In connection with the deployment of the first domestic stationary anti-aircraft missile system "Berkut" (later S-25) around Moscow, all the work on the missile defense project was postponed "indefinitely". After the completion of the state tests of the metro system of air defense, set up in KB-1, it became possible to redirect part of the design bureau forces to the solution of the problem of anti-missile defense.

In August 1953, a group of Soviet military commanders sent a note to the Presidium of the CPSU Central Committee on the need to establish a missile defense system, and in September the first representative meeting on this problem was held at the Central Committee of the CPSU. On October 28 of the same year, an order was issued by the Council of Ministers of the USSR "On the Possibility of Creating ABM Systems", and on December 2, "On the Development of Methods for Combating Long-Range Missiles."

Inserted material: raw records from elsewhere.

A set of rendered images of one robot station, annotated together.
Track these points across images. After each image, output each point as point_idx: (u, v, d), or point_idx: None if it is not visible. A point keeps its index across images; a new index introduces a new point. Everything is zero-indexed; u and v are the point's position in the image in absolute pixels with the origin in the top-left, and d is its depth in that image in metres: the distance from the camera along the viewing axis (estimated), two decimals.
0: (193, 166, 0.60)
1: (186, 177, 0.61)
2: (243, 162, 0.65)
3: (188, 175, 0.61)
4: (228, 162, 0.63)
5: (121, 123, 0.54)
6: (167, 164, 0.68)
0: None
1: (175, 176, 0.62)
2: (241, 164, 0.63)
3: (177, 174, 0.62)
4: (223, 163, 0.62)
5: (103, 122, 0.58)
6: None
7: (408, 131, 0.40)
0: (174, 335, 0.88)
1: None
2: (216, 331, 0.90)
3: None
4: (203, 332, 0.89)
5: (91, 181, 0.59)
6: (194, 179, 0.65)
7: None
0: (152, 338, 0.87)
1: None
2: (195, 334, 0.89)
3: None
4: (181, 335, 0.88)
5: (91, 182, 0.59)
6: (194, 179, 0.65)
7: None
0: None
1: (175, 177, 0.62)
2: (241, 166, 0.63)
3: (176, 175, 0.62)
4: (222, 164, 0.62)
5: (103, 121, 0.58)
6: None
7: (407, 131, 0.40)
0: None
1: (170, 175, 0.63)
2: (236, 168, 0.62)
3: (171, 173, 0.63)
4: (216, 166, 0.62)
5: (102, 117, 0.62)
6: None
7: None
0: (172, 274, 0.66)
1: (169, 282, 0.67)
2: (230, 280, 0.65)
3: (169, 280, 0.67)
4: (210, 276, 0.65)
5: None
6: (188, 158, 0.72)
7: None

G.V. Kisun'ko The main provisions related to the development of an anti-ballistic missile defense system were developed by the leading specialists of the 31st Department of the KB-1 (since 1953 - SKB-30 KB-1) under the guidance of a scientist and designer in the field of radio electronics. Kisunko, after a lieutenant-general engineer, doctor of technical sciences, corresponding member of the Academy of Sciences.

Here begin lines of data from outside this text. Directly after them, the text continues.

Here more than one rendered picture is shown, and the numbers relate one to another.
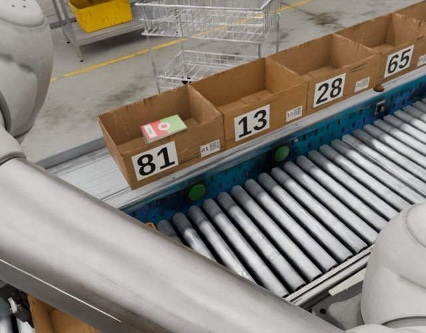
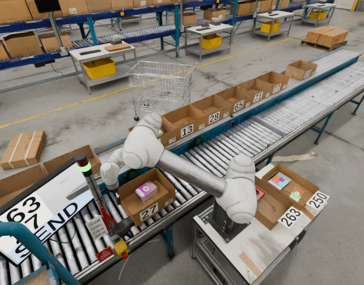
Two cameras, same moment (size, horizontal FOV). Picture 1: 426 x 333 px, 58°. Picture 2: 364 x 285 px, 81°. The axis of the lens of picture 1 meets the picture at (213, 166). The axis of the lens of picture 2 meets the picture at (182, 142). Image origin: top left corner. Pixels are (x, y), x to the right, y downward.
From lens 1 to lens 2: 0.76 m
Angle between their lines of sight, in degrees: 9
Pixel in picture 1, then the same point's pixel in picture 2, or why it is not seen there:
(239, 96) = (180, 119)
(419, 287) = (236, 171)
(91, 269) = (181, 167)
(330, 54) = (213, 102)
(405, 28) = (241, 91)
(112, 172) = not seen: hidden behind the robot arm
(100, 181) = not seen: hidden behind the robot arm
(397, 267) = (232, 168)
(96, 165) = not seen: hidden behind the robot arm
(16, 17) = (159, 120)
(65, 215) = (176, 158)
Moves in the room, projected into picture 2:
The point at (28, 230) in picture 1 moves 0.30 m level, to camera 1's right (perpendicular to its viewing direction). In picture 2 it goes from (171, 160) to (230, 151)
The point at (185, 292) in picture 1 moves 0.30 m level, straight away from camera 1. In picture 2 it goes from (196, 170) to (173, 135)
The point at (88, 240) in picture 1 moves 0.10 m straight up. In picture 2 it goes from (180, 162) to (180, 146)
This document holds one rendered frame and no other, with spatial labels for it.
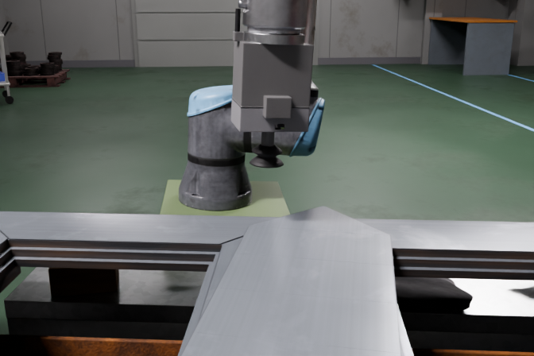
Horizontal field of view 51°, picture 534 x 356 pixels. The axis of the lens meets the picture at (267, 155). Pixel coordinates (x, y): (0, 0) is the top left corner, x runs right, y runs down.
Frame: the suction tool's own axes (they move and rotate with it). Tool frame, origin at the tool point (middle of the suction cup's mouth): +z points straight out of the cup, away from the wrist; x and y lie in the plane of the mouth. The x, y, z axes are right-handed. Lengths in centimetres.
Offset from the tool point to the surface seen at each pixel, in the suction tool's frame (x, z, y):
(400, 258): -11.2, 8.6, 13.9
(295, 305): -20.3, 8.3, -1.4
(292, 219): 0.6, 8.0, 4.0
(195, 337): -23.4, 8.8, -11.3
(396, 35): 866, 23, 434
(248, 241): -5.1, 8.4, -3.0
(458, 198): 211, 85, 168
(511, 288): 3.7, 22.7, 42.3

Later, teams from the engineering design bureau Fakel, the Scientific Research Institute of Long-distance Radio Communication, the Institute of Precision Mechanics and Computer Technology, the Moscow Research Radio Engineering Institute, the Central Research Institute of Communications were invited to this work. They were directed by prominent Soviet scientists: P. D. Grushin, V.I. Markov, S.A. Lebedev, F.P. Lipsman and S.A. Ajemov.

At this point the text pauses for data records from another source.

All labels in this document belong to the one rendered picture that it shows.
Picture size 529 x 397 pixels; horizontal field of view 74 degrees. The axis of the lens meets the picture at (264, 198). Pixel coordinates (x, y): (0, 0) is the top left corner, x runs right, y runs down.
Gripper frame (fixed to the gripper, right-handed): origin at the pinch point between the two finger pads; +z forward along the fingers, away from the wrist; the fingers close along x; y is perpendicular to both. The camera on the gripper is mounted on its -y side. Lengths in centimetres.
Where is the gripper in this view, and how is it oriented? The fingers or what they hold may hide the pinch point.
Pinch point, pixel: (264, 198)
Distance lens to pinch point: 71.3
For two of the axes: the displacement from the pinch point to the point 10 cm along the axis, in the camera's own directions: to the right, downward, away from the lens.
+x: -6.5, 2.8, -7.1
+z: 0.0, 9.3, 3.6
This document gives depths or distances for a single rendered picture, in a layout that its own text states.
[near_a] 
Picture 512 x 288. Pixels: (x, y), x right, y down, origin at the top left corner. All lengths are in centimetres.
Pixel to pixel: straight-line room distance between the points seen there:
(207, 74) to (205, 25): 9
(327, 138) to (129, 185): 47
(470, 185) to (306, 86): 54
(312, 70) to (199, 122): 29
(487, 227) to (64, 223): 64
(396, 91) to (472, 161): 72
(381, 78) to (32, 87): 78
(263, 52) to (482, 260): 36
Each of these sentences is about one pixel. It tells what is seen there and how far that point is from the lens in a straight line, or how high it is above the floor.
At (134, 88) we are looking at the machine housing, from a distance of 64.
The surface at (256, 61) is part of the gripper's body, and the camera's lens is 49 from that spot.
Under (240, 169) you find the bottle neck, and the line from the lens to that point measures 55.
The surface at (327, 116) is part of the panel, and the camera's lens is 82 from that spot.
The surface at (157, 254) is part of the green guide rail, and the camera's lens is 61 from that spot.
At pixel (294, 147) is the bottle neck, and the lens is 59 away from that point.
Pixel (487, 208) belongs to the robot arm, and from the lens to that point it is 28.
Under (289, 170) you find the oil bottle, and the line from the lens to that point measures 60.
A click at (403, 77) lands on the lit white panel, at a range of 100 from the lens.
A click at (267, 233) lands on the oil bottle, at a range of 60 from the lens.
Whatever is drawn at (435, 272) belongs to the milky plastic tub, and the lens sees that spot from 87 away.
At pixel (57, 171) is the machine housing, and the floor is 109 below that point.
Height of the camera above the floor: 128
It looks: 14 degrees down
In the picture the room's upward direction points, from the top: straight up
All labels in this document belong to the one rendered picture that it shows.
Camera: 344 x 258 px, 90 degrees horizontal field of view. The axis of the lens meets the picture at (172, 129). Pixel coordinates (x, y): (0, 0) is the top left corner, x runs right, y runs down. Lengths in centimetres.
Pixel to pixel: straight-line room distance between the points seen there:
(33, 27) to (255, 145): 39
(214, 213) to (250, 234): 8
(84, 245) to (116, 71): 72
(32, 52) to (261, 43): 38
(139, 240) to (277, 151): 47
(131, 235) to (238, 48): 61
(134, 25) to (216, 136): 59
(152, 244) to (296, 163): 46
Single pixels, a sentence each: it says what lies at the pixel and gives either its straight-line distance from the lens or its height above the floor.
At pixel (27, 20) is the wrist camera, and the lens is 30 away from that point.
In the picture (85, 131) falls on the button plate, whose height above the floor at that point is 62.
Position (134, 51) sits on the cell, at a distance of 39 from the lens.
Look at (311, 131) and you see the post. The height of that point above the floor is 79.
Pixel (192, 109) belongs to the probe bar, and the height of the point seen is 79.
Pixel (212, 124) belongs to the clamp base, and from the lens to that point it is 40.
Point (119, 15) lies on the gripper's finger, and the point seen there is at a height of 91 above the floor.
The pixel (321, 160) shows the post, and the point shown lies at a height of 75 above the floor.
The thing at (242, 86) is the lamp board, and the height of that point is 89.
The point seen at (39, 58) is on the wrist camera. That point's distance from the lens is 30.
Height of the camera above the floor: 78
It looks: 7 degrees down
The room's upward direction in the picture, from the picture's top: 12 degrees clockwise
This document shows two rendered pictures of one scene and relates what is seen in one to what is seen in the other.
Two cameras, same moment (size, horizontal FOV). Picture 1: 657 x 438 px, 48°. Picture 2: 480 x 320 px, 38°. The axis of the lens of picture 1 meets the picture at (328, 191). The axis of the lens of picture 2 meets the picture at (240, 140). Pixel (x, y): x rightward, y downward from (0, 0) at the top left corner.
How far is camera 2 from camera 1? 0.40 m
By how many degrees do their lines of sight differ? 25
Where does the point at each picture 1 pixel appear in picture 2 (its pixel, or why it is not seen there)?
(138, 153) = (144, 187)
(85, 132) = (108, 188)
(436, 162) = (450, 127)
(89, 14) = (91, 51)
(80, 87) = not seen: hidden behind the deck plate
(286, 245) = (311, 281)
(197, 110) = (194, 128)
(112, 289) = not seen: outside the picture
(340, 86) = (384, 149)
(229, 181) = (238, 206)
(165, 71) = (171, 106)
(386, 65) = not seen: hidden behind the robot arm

In the 4th Main Directorate of the Ministry of Defense (MOD) of the USSR, under the leadership of Lieutenant-General of the Air Force G.F. Bajdukov, for the purpose of general coordination of work, a special ordering management was created, headed by M.G. Mymrin, and subsequently - MI. Nenashev.

On July 30, 1956, in the Betpak-Dala Desert (Northern Hungry Steppe, Kazakh SSR), the construction of the State Research and Testing Test Site (GNIIP) of Air Defense Forces No. 10 (Sary-Shagan) was started with the subordination of 4 th Main Directorate of the Ministry of Defense of the USSR.

In October of the following year, the launching of the anti-missile system of the experimental ABM system was started and the deployment of its assets was started. By the autumn of 1960, autonomous and joint tests on the functional subsystems of the experimental "A" system were basically completed.

On March 4, 1961, for the first time in the world, the interception of the head part (steel plate with a weight of 0.5 tons) of the R-12 ballistic missile and the destruction of its high-explosive warhead of the V-1000 anti-ballistic missile at an altitude of 25 km was carried out for the first time in the world. This happened in the process of testing the experimental ABM system. The technical facilities were located at the GNIIP-10 test range, the missile targets were launched from the Kapustin Yar test site, located in the north-western part of the Astrakhan region.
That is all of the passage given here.